Wednesday, September 8, 2010

Vatican Condemns Burning of Koran by Florida Pastor

In Rome today, the Vatican's Pontifical Council for Interreligious Dialogue issued a strong statement (and here) condemning the plan of Florida evangelical pastor Terry Jones to burn copies of the Koran on 11 September, to commemorate the 9/11 attacks in New York.  The Vatican statement characterizes the plan to burn the Koran as "an outrageous and grave gesture against a book considered sacred by a religious community." It also notes that "[e]ach religious leader and believer is also called to renew the firm condemnation of all forms of violence, in particular those committed in the name of religion."


Meanwhile, this week's editorial at America magazine focuses on the hysteria over the "ground-zero mosque."  This valuable statement notes that "political opportunists and assorted talk-radio and cable-TV barkers" like Catholic Newt Gingrich have deliberately fanned the flames of Islamophobic bigotry.

And this bigotry is reaping bitter fruit in acts of violence against Islamic places of worship and citizens in the U.S., turning us, America notes, into an image of "the crusading enemy of Islam that Al Qaeda claims it is."  The America editorial calls on political and religious leaders to "cease waffling on this issue and unequivocally support both the right of Muslim citizens to build a place of community and worship—open to all—and the appropriateness of building in proximity to a place where cunning and cruelty took the lives of so many."

Whether many members of the Catholic community in the U.S., such as Mr. Gingrich, will listen to the authentically Catholic voice of America and of the Vatican and stop inciting hate remains to be seen.   And perhaps the Vatican statement will enable the U.S. Catholic bishops, who, after all, have not hesitated to leap into political debates about health care for all citizens, to gain some moral fortitude and speak out against the violence.

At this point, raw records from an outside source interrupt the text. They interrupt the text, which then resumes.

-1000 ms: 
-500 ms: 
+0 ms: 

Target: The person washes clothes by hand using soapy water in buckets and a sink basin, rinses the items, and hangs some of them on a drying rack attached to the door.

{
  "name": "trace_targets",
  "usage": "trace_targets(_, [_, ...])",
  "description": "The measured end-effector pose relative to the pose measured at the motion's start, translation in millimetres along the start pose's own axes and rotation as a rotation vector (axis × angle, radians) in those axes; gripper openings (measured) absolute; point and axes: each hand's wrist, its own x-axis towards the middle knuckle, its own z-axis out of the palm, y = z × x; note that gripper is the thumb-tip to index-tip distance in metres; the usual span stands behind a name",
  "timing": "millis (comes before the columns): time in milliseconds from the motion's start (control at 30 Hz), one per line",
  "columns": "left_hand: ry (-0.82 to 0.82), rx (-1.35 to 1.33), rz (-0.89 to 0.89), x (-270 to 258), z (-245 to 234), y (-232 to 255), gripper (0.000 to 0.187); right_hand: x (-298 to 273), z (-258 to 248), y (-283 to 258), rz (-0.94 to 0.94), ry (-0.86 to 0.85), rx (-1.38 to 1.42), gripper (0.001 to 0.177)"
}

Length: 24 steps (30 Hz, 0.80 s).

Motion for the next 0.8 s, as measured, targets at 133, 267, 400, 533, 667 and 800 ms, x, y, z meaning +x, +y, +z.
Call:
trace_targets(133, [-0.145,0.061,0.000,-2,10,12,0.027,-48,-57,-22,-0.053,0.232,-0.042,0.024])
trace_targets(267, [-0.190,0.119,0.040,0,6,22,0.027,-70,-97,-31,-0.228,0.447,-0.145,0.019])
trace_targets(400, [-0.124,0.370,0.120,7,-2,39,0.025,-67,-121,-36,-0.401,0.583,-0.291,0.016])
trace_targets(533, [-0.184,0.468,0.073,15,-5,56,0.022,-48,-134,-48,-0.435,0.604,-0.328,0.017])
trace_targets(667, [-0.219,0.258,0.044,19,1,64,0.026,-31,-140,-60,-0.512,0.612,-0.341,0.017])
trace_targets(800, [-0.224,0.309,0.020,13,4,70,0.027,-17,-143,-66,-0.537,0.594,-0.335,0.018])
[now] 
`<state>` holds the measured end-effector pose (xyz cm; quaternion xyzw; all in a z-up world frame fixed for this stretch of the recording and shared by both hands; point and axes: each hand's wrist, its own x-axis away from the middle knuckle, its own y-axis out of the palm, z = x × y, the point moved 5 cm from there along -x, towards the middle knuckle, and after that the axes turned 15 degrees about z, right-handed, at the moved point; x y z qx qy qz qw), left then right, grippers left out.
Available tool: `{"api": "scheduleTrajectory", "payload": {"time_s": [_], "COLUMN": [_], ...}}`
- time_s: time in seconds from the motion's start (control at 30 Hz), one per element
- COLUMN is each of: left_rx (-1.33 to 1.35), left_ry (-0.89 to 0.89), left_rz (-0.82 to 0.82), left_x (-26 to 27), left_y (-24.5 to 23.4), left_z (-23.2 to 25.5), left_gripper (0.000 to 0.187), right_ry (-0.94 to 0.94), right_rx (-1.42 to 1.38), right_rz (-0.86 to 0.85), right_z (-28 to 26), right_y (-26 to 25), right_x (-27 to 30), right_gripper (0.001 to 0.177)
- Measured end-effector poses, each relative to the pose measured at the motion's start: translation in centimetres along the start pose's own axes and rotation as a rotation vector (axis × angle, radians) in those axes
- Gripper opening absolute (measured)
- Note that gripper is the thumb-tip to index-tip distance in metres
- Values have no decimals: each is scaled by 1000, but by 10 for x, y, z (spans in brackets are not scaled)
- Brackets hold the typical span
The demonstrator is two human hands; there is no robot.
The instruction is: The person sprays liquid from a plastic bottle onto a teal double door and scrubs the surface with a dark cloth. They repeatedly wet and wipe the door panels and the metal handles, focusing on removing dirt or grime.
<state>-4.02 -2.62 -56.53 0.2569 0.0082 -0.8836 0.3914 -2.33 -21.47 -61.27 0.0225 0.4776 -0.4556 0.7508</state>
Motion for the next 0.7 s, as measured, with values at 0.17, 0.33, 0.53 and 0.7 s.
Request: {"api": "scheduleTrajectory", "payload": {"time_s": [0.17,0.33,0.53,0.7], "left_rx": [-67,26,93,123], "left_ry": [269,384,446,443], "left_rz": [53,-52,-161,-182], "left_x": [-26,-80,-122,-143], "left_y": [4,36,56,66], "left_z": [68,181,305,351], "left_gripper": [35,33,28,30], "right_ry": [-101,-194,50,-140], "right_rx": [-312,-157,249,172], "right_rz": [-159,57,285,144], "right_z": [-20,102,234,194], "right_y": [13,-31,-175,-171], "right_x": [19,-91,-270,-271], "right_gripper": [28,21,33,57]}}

The Koran burning is not, by the way, the first hate-fomenting initiative promoted by the Florida church pastored by Terry Jones.  As Joe Sudbay reports at America Blog Gay today, when Craig Lowe, an openly gay man, campaigned for mayor of Gainesville earlier this year, the church, Dove World, posted a sign on its grounds stating, "No Homo Mayor," and one of the church's pastors, Wayne Sapp, placed a video online in which he says,

Here is Gainesville, they're getting ready to have a runoff election between two candidates and one of them is openly a homo, gay, fag – whatever you want to call him, I don't care.  Bottom line is we cannot afford a homo mayor.

Lowe won the election.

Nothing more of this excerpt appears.